- [EXERCISE REQUIREMENTS] Lines before the one containing "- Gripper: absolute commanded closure" are to be left out; that line and every line after it, through the last line below, are to be reproduced exactly.

- [TASK MATERIAL]
* * *

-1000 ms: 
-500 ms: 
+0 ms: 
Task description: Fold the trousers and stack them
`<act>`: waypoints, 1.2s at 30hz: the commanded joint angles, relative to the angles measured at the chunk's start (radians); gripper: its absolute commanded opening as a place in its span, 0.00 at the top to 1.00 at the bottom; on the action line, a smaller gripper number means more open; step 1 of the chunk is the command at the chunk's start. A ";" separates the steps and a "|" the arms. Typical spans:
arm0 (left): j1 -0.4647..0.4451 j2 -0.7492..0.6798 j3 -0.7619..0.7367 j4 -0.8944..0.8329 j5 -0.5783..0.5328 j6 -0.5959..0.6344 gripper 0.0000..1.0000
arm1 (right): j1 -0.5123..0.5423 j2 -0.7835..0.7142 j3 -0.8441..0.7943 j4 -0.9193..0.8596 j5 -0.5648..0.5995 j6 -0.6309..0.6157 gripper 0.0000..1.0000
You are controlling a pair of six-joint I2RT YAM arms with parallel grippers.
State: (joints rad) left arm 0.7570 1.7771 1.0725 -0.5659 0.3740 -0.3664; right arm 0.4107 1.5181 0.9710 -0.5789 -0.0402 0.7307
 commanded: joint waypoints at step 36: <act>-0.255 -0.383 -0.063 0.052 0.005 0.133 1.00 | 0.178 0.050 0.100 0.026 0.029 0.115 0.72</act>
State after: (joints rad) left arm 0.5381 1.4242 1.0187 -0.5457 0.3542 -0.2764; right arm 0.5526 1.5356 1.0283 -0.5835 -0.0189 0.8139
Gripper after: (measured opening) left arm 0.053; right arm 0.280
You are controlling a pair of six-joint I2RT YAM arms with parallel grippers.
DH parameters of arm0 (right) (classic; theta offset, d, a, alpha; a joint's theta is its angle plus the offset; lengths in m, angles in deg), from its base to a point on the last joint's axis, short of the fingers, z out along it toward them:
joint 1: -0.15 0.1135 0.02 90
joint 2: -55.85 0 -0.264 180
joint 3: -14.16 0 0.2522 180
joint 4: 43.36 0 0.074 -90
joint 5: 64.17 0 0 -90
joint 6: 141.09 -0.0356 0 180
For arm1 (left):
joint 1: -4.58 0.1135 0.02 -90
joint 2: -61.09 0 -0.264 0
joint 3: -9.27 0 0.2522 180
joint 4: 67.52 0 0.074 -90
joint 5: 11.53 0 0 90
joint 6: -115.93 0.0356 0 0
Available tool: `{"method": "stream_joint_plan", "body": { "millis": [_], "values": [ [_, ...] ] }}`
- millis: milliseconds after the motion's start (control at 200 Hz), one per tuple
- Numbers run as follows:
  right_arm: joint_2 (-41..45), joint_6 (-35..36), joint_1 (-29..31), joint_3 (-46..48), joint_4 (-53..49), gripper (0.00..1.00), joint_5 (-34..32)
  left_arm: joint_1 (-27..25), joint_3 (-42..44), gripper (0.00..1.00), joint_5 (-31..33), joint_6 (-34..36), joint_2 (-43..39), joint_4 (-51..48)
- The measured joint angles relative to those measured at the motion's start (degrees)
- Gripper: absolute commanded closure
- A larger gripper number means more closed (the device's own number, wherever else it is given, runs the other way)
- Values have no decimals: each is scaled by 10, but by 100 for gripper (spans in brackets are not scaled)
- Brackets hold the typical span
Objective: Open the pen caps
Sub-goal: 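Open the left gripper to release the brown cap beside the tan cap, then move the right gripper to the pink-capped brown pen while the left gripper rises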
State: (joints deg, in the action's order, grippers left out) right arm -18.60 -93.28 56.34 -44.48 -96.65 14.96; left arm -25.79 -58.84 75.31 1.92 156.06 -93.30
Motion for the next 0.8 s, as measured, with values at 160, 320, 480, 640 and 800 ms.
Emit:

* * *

- [RESULT OF THE TASK]
- Gripper: absolute commanded closure
- A larger gripper number means more closed (the device's own number, wherever else it is given, runs the other way)
- Values have no decimals: each is scaled by 10, but by 100 for gripper (spans in brackets are not scaled)
- Brackets hold the typical span
Objective: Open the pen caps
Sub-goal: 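Open the left gripper to release the brown cap beside the tan cap, then move the right gripper to the pink-capped brown pen while the left gripper rises
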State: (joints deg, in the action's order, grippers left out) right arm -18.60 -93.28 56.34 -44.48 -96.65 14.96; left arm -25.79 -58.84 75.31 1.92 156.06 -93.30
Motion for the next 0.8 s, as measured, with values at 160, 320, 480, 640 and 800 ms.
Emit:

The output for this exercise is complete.